- Born: Essex, England
- Education: University of Edinburgh
- Years active: 1989–present
- Known for: Chair of RCGP Scotland 2014–2017
- Medical career
- Profession: doctor
- Field: General Practitioner
- Website: milesmack.wordpress.com

= Miles Mack =

Scottish medical doctor

Miles Bradley Mack is a medical doctor who was chair of the Scottish Academy 2019–2022 and was chair of the Scottish council of the Royal College of General Practitioners (RCGP) 2014–2017. He works as a general practitioner in Dingwall in the north of Scotland.

==Early life==
Mack was born in Essex and lived there for 15 years, before his parents moved to the Highlands. He studied medicine at the University of Edinburgh, qualifying in 1989.

==Career==
Mack has been a partner at Dingwall Medical Group since 1993.

He helped mark the centenary of the 1912 Dewar Report having helping undertake research into the contents of the work. He described Scottish Government’s plans to designate new controls on pharmacy applications as a significant step forward in health service planning for remote and rural and isolated areas. Mack has also highlighted the importance of support for people who experience difficulties related to mental health.

===RCGP Scotland chair===
In November 2014, Mack became the chair of the Scottish council of RCGP, succeeding Dr John Gillies.
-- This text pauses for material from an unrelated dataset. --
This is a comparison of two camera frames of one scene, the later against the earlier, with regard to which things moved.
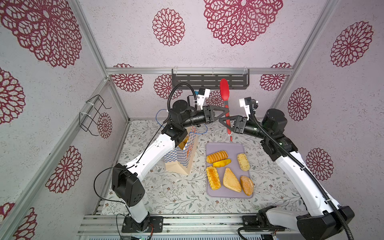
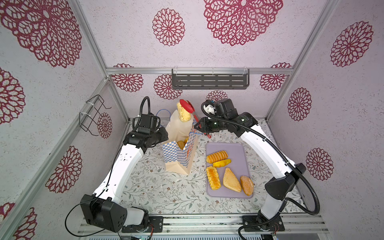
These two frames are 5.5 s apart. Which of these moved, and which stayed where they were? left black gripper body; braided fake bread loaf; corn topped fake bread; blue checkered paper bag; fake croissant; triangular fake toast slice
Moved: left black gripper body; fake croissant
Stayed: braided fake bread loaf; triangular fake toast slice; blue checkered paper bag; corn topped fake bread
He was vice chair of the Academy of Medical Royal Colleges and Faculties in Scotland.

During his first year as RCGP Scotland chairman, Mack highlighted many issues that would need to be tackled in Scotland. He also spoke about how he saw general practice as a part of healthcare worth investing in, Following this the Scottish Government announced some further measures of support for general practice.
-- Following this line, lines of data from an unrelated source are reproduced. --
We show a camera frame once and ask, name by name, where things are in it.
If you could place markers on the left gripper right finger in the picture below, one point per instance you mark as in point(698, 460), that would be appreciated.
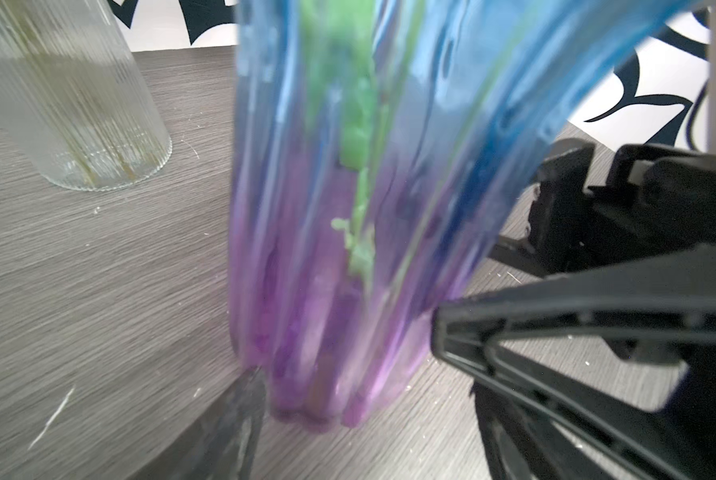
point(520, 444)

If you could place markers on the blue purple glass vase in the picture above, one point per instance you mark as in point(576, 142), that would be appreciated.
point(379, 147)

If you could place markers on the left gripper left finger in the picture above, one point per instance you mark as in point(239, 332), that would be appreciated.
point(222, 442)

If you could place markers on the clear glass vase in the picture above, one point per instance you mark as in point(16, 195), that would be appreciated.
point(73, 98)

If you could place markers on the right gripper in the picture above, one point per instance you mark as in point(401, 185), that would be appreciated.
point(621, 360)
In November 2017, he was succeeded as the chair of the Scottish council of RCGP by Dr Carey Lunan. He became a member of the RCGP's trustee board that year, for a three-year period.

===Scottish Academy chair===
In December 2019, he became chair of the Academy of Medical Royal Colleges and Faculties in Scotland (Scottish Academy), the first GP to hold this post.

==Honours and awards==
Mack became a Fellow of the RCGP in 2009. He was the recipient of the RCGP's Alastair Donald Award in 2012.

In 2022 he was awarded the RCGP's President's Medal. He was appointed Officer of the Order of the British Empire (OBE) in the 2023 Birthday Honours for services to general practice.